4. Section 6.12(d)(i)(B) of the Stock Purchase Agreement – Seller Benefit Plans Adjustment. Section 6.12(d)(i)(B) of the Stock Purchase Agreement is hereby deleted in its entirety and replaced by the following:

““Assumed PBO” means the Projected Benefit Obligation with respect to the Assumed Benefit Plans as determined according to the actuarial methods and assumptions used in determining the Projected Benefit Obligation set forth in the Financial Statements less $148,000,000.”

5. Section 6.12(d)(v) of the Stock Purchase Agreement – Seller Benefit Plans Adjustment. Section 6.12(d)(v) of the Stock Purchase Agreement is hereby amended to include the following language immediately prior to the proviso:

“and (D) substituting (1) an amount equal to what the Estimated Unfunded Assumed PBO Amount attributable to the Hitachi Ltd.

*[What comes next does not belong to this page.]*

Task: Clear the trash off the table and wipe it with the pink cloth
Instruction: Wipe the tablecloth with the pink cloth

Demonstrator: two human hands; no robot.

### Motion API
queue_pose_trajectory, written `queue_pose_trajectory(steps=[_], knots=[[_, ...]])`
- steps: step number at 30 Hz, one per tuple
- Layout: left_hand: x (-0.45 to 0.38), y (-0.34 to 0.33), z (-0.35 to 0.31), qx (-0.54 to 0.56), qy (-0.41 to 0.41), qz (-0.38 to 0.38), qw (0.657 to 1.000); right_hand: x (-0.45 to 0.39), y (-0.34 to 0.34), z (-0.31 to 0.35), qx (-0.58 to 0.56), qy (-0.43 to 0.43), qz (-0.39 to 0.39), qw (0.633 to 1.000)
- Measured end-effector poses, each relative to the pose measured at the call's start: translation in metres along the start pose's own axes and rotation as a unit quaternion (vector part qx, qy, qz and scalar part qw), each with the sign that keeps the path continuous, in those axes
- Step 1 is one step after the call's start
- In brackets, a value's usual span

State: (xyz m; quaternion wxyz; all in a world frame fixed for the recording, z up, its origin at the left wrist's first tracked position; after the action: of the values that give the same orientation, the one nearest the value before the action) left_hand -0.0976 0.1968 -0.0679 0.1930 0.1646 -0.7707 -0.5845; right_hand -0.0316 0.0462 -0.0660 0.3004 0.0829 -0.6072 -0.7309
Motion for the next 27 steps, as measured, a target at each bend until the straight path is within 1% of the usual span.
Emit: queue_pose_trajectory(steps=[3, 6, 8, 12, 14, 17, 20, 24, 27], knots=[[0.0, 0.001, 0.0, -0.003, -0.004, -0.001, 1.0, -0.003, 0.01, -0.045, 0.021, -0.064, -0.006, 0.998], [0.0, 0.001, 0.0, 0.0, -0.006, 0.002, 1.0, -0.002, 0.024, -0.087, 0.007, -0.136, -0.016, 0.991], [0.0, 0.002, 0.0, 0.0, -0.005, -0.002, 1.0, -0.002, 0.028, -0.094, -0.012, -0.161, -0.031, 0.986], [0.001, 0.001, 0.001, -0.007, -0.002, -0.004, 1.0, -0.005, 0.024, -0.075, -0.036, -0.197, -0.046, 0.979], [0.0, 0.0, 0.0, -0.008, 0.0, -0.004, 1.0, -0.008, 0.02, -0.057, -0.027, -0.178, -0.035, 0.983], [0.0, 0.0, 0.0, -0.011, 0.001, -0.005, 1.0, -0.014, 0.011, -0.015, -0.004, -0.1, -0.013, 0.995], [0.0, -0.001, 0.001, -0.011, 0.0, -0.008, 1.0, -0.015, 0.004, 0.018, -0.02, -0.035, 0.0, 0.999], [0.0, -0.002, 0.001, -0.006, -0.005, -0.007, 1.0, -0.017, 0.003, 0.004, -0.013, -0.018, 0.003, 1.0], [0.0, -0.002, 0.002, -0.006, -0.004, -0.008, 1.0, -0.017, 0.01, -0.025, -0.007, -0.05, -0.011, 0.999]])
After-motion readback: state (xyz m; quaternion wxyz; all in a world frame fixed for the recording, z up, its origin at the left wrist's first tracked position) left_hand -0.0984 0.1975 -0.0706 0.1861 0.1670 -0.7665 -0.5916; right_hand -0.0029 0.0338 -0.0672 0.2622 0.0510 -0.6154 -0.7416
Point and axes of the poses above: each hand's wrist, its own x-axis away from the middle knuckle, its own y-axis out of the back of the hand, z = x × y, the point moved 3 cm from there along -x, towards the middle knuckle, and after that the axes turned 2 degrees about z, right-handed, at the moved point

Corporate Pension Fund would be if the definition of Assumed PBO in Section 6.12(d)(i)(B) did not contain the reduction of $148,000,000 for (2) $148,000,000 in Section 6.12(d)(i)(B);”

6. Section 10.1(b) of the Stock Purchase Agreement. Section 10.1(b) of the Stock Purchase Agreement is hereby deleted in its entirety and replaced by the following:

“(b) by any of the Parties at any time after March 15, 2012 (the “Termination Date”), if the Closing shall not have occurred and the Party seeking termination is not in material violation or breach of its respective representations, warranties, covenants or obligations contained in this Agreement;”

7. Statement of Estimated Working Capital. The Parties hereby acknowledge and agree that the statement of estimated Working Capital attached as Exhibit A hereto is the “Statement of Estimated Working Capital” as such term is defined in the Stock Purchase Agreement.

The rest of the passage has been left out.